"Price Waterhouse" etiketli yazılar:

07 Aralık 2010 Salı

Kelimeye saygı

ODTÜ’den mezun oldum. Price Waterhouse’a girdim. Organizasyon Danışmanlığı ekibi yeni oluşturuluyordu. Çömez (junior) olarak işe alındım.

Kanadalı usta David Hill’e bağlı çalışacaktım. O dönem dünyanın en pahalı re-organizasyon danışmanlarından biriydi. Kendisine “Mr. Hill” dememize izin vermezdi, ismiyle hitap ederdik. David’in en küçük çocuğu bile benden yaşlıydı.

🙂

Price Waterhouse sonrası yıllarda uzun süre, en genç müdürlerden biri olduğum için, zaten ismimle sesleniliyordu. Zamanla yaşlandım. “Uğur bey” denilmeye başlandı.

İlk iş tecrübesi, insanın sonraki iş yaşamını belirliyor. Ben de aynısını yapmaya kalkıştım. Aklımda “David” olduğu için, “Bana ismimle seslenin” dedim.

🙂

Hata yaptığımı hemen öğrendim. Birkaç gün önce “gitmişken size de birşey getireyim mi?” diyen eleman, “fotokopiye gidiyorsan, şunu da çeksene” demeye başlıyor.
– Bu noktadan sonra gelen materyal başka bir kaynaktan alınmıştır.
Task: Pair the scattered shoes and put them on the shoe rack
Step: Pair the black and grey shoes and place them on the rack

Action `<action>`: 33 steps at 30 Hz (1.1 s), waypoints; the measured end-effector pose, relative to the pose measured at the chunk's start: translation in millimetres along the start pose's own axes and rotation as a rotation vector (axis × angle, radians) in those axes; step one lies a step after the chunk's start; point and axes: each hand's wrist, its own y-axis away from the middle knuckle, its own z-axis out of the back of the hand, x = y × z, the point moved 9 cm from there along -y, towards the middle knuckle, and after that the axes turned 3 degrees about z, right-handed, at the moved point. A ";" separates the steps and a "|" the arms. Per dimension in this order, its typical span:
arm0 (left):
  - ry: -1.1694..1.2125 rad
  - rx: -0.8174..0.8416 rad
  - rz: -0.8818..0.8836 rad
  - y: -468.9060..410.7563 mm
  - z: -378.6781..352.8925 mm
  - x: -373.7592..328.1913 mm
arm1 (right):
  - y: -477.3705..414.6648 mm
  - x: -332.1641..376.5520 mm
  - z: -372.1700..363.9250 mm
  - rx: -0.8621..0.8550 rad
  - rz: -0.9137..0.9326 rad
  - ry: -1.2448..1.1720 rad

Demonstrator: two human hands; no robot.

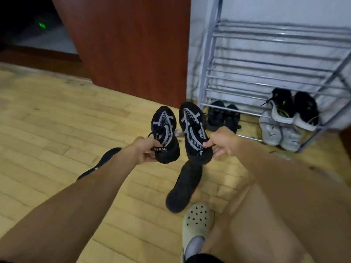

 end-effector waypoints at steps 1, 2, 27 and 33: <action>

Ben David’e adıyla seslensem de saygımı eksik etmezdim. Ama eleman insana, bilgiye, tecrübeye, hatta unvana değil kelimeye saygılı…

Bana yeniden “bey” demeye başlayınca, düzeldi.

🙂

Notlar:

🙂

30 Haziran 2009 Salı

İsim ile sıfatı karıştırmak

Yıllarca yabancılar ile çalıştım. İsimleri ile seslenirsiniz.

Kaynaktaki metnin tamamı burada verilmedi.